▶ _PROBLEM TO WORK ON_: Starting with the line that contains "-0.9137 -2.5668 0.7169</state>" and stopping after the line that contains "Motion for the", return each line below exactly as written, with no others.
··········
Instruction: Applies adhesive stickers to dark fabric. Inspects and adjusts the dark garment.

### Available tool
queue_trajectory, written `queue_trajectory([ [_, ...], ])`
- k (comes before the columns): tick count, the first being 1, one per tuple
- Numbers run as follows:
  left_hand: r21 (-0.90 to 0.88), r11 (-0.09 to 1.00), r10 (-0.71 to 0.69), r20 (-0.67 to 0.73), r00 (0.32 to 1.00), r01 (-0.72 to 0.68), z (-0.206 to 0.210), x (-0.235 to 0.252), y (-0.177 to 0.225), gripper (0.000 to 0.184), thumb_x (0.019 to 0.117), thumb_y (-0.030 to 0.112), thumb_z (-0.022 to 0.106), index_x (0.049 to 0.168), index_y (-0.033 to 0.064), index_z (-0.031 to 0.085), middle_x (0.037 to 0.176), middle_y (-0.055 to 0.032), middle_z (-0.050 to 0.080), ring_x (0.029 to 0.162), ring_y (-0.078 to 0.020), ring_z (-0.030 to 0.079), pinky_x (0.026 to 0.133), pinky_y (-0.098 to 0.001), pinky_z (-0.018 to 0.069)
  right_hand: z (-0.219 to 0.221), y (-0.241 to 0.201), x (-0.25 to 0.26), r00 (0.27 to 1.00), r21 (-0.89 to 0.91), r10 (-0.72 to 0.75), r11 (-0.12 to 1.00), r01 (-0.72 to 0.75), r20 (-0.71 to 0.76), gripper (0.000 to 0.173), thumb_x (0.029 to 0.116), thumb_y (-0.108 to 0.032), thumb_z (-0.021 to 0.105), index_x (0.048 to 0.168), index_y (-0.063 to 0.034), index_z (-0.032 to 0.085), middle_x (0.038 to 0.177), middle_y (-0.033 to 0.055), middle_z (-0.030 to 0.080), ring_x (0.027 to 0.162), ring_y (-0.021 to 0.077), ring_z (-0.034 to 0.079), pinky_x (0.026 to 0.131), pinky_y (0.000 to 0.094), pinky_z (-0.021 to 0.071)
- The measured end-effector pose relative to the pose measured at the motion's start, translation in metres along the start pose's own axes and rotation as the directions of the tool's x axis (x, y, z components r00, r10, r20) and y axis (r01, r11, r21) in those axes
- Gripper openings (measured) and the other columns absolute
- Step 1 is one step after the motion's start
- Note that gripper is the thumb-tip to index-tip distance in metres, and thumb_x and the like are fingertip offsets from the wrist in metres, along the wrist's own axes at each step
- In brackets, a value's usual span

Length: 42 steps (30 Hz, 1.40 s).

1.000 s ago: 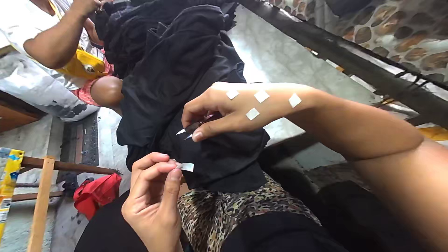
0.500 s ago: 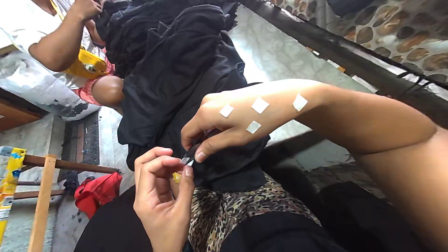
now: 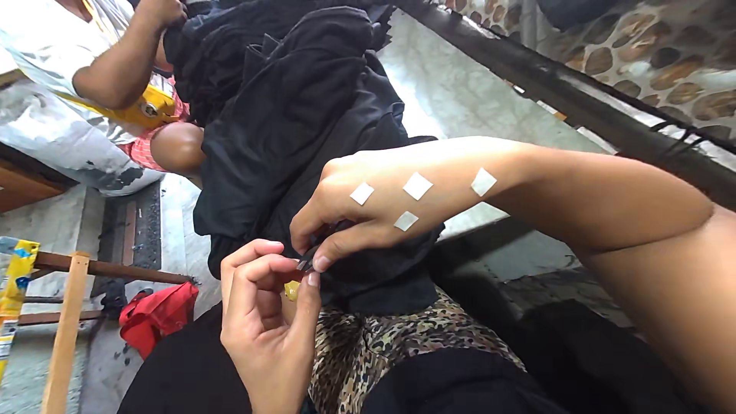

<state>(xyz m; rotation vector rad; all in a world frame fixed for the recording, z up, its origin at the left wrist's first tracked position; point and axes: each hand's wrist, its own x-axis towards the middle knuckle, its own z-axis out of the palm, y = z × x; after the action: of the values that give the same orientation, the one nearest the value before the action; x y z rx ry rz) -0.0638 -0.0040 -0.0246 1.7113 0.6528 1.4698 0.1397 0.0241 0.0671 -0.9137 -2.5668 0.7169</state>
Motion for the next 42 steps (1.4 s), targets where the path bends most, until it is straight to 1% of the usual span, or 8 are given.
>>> queue_trajectory([
  [5, -0.009, 1.0, 0.009, 0.001, 1.0, -0.009, -0.004, 0.0, -0.001, 0.025, 0.0874, 0.005, 0.072, 0.108, 0.0175, 0.065, 0.115, 0.0101, 0.063, 0.092, -0.0015, 0.067, 0.082, -0.0196, 0.0607, 0.002, 0.002, 0.001, 0.999, -0.018, -0.03, 0.999, 0.029, -0.035, 0.016, 0.0974, -0.022, 0.067, 0.095, -0.0086, 0.076, 0.07, -0.0028, 0.063, 0.063, 0.0056, 0.057, 0.055, 0.0257, 0.0414],
  [11, -0.038, 0.998, 0.038, -0.088, 0.995, -0.041, -0.01, -0.001, -0.001, 0.026, 0.0902, 0.005, 0.07, 0.109, 0.0199, 0.06, 0.097, 0.0127, 0.071, 0.087, -0.0023, 0.07, 0.079, -0.0187, 0.0599, 0.002, 0.007, -0.004, 0.998, 0.004, 0.003, 1.0, -0.003, -0.06, 0.017, 0.0976, -0.023, 0.067, 0.098, -0.0082, 0.075, 0.073, -0.0036, 0.065, 0.064, 0.0028, 0.058, 0.056, 0.0227, 0.0439],
  [16, -0.044, 0.998, 0.042, -0.076, 0.996, -0.046, -0.01, 0.0, 0.003, 0.02, 0.0943, 0.009, 0.067, 0.109, 0.0195, 0.06, 0.099, 0.0124, 0.072, 0.088, -0.0027, 0.07, 0.08, -0.019, 0.0601, 0.008, 0.0, -0.003, 0.999, 0.056, 0.005, 0.998, -0.003, -0.046, 0.018, 0.0972, -0.02, 0.069, 0.096, -0.0035, 0.075, 0.073, -0.0007, 0.067, 0.066, 0.0001, 0.06, 0.058, 0.0174, 0.0441],
  [25, -0.042, 0.997, 0.06, -0.08, 0.995, -0.063, -0.007, 0.001, 0.002, 0.021, 0.0925, 0.006, 0.067, 0.107, 0.0199, 0.063, 0.098, 0.0117, 0.072, 0.089, -0.0027, 0.071, 0.08, -0.0185, 0.0598, 0.013, -0.003, 0.003, 0.998, 0.031, -0.001, 1.0, 0.003, -0.058, 0.015, 0.0963, -0.021, 0.07, 0.095, -0.0076, 0.077, 0.072, -0.0022, 0.067, 0.067, 0.0025, 0.06, 0.057, 0.0216, 0.043],
  [29, -0.033, 0.998, 0.051, -0.076, 0.996, -0.053, -0.01, 0.0, -0.002, 0.019, 0.0926, 0.007, 0.068, 0.106, 0.0198, 0.063, 0.099, 0.0122, 0.072, 0.089, -0.0016, 0.07, 0.08, -0.0179, 0.0595, 0.011, -0.008, 0.003, 0.998, -0.027, 0.068, 0.997, -0.068, -0.02, 0.015, 0.0972, -0.023, 0.069, 0.098, -0.0109, 0.078, 0.071, -0.0029, 0.066, 0.066, 0.0056, 0.06, 0.058, 0.0262, 0.0434],
  [32, -0.011, 0.998, 0.062, -0.106, 0.992, -0.064, -0.012, -0.003, -0.003, 0.02, 0.093, 0.007, 0.067, 0.109, 0.0181, 0.061, 0.1, 0.0129, 0.071, 0.088, -0.0013, 0.069, 0.078, -0.0178, 0.0595, 0.019, -0.005, 0.002, 0.99, -0.111, 0.066, 0.991, -0.08, -0.122, 0.016, 0.0945, -0.025, 0.071, 0.095, -0.0101, 0.077, 0.066, -0.0021, 0.063, 0.06, 0.0099, 0.06, 0.052, 0.0306, 0.0432],
  [36, -0.079, 0.99, 0.109, -0.074, 0.991, -0.114, -0.002, -0.013, 0.009, 0.033, 0.0931, 0.013, 0.072, 0.119, 0.0213, 0.054, 0.111, 0.0137, 0.069, 0.094, -0.001, 0.069, 0.081, -0.0174, 0.0597, 0.028, 0.002, 0.009, 0.947, -0.175, 0.234, 0.945, -0.275, -0.221, 0.025, 0.101, -0.031, 0.062, 0.106, -0.0079, 0.071, 0.075, 0.0055, 0.065, 0.069, 0.0239, 0.065, 0.057, 0.0443, 0.0472],
  [42, -0.096, 0.986, 0.119, -0.146, 0.982, -0.134, 0.041, -0.025, 0.006, 0.045, 0.0891, -0.001, 0.071, 0.124, 0.018, 0.05, 0.117, 0.009, 0.063, 0.093, -0.0027, 0.069, 0.082, -0.0197, 0.0614, 0.068, 0.009, 0.025, 0.787, -0.131, 0.291, 0.897, -0.422, -0.544, 0.026, 0.1019, -0.031, 0.062, 0.111, -0.0079, 0.069, 0.08, 0.0057, 0.066, 0.071, 0.0231, 0.066, 0.057, 0.0418, 0.0501],
])
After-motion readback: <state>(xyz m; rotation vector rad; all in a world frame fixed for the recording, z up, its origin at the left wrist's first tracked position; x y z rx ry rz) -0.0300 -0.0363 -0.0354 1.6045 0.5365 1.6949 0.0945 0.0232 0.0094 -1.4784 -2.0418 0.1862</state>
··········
▶ _SOLUTION FOR THIS TASK_:
<state>(xyz m; rotation vector rad; all in a world frame fixed for the recording, z up, its origin at the left wrist's first tracked position; point and axes: each hand's wrist, its own x-axis towards the middle knuckle, its own z-axis out of the palm, y = z × x; after the action: of the values that give the same orientation, the one nearest the value before the action; x y z rx ry rz) -0.0638 -0.0040 -0.0246 1.7113 0.6528 1.4698 0.1397 0.0241 0.0671 -0.9137 -2.5668 0.7169</state>
Motion for the next 42 steps (1.4 s), targets where the path bends most, until it is straight to 1% of the usual span, or 8 are given.

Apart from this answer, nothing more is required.